# ACTIVITY
Please repeat the records exactly. The pictures are to be left out.

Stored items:
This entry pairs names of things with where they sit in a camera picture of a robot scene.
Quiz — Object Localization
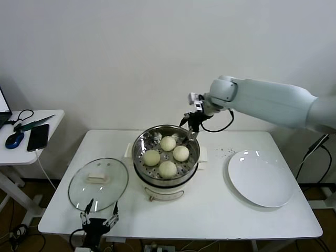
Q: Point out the large white plate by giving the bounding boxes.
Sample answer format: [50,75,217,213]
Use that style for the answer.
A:
[227,149,295,208]

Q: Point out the black cable with adapter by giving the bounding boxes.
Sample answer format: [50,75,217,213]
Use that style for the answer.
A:
[295,133,333,184]

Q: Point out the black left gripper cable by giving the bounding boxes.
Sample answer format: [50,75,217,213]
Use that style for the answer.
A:
[69,228,86,252]

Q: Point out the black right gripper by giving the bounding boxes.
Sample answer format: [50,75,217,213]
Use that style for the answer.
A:
[180,110,208,146]

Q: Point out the blue computer mouse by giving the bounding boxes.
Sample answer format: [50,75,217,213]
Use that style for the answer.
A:
[4,132,25,150]

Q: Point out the black laptop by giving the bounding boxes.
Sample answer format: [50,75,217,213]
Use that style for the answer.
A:
[0,86,13,129]

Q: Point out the white charging cable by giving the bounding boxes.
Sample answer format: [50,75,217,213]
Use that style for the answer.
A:
[35,149,57,191]

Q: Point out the small white side table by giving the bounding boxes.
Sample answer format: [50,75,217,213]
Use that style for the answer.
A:
[0,109,65,229]

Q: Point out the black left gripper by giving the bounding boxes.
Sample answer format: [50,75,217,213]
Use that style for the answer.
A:
[80,198,120,252]

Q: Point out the white steamed baozi bun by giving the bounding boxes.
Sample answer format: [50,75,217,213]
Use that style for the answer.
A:
[160,135,177,152]
[159,161,178,180]
[143,150,161,167]
[172,145,190,162]

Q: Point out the white desk foot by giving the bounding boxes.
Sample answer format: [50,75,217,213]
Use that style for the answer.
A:
[307,187,336,211]

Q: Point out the white floor power strip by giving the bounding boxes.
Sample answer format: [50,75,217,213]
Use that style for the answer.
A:
[143,244,176,252]

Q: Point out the black smartphone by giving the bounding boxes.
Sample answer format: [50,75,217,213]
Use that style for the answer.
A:
[26,124,50,153]

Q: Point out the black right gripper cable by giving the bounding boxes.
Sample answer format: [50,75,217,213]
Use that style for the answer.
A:
[199,109,235,133]

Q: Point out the black looped cable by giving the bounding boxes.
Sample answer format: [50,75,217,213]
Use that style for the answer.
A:
[5,109,34,127]

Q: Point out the black floor cable bundle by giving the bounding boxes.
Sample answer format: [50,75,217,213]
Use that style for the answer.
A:
[9,224,47,252]

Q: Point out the perforated stainless steamer basket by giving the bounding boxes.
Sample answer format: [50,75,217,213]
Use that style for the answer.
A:
[132,125,201,184]

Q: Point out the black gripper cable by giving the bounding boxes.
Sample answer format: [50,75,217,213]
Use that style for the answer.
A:
[69,228,86,252]
[199,109,235,133]

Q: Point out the white electric cooking pot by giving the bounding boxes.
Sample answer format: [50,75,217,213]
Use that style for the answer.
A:
[123,143,208,202]

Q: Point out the glass lid with white handle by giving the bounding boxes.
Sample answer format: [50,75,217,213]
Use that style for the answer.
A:
[68,157,129,213]

# EXERCISE ANSWER
This entry pairs names of things with where they sit in a camera picture of a robot scene.
Quiz — Object Localization
Q: Point out the large white plate by giving the bounding boxes.
Sample answer format: [50,75,217,213]
Use that style for the answer.
A:
[227,149,295,208]

Q: Point out the black cable with adapter by giving the bounding boxes.
Sample answer format: [50,75,217,213]
Use that style for the answer.
A:
[295,133,333,184]

Q: Point out the black left gripper cable by giving the bounding boxes.
Sample answer format: [50,75,217,213]
Use that style for the answer.
A:
[69,228,86,252]

Q: Point out the black right gripper by giving the bounding boxes.
Sample answer format: [50,75,217,213]
Use that style for the answer.
A:
[180,110,208,146]

Q: Point out the blue computer mouse by giving the bounding boxes.
Sample answer format: [50,75,217,213]
Use that style for the answer.
A:
[4,132,25,150]

Q: Point out the black laptop by giving the bounding boxes.
Sample answer format: [50,75,217,213]
Use that style for the answer.
A:
[0,86,13,129]

Q: Point out the white charging cable by giving the bounding boxes.
Sample answer format: [50,75,217,213]
Use that style for the answer.
A:
[35,149,57,191]

Q: Point out the small white side table by giving the bounding boxes.
Sample answer format: [50,75,217,213]
Use that style for the answer.
A:
[0,109,65,229]

Q: Point out the black left gripper by giving the bounding boxes.
Sample answer format: [50,75,217,213]
Use that style for the answer.
A:
[80,198,120,252]

Q: Point out the white steamed baozi bun by giving the bounding boxes.
Sample answer format: [50,75,217,213]
Use that style for the answer.
A:
[160,135,177,152]
[159,161,178,180]
[143,150,161,167]
[172,145,190,162]

Q: Point out the white desk foot by giving the bounding boxes.
Sample answer format: [50,75,217,213]
Use that style for the answer.
A:
[307,187,336,211]

Q: Point out the white floor power strip by giving the bounding boxes.
Sample answer format: [50,75,217,213]
Use that style for the answer.
A:
[143,244,176,252]

Q: Point out the black smartphone by giving the bounding boxes.
Sample answer format: [50,75,217,213]
Use that style for the answer.
A:
[26,124,50,153]

Q: Point out the black right gripper cable by giving the bounding boxes.
Sample answer format: [50,75,217,213]
Use that style for the answer.
A:
[199,109,235,133]

Q: Point out the black looped cable by giving the bounding boxes.
Sample answer format: [50,75,217,213]
Use that style for the answer.
A:
[5,109,34,127]

Q: Point out the black floor cable bundle by giving the bounding boxes.
Sample answer format: [50,75,217,213]
Use that style for the answer.
A:
[9,224,47,252]

Q: Point out the perforated stainless steamer basket by giving the bounding boxes.
Sample answer format: [50,75,217,213]
Use that style for the answer.
A:
[132,125,201,184]

Q: Point out the black gripper cable by giving the bounding boxes.
Sample answer format: [50,75,217,213]
Use that style for the answer.
A:
[69,228,86,252]
[199,109,235,133]

Q: Point out the white electric cooking pot by giving the bounding boxes.
Sample answer format: [50,75,217,213]
Use that style for the answer.
A:
[123,143,208,202]

Q: Point out the glass lid with white handle by giving the bounding boxes.
Sample answer format: [50,75,217,213]
Use that style for the answer.
A:
[68,157,129,213]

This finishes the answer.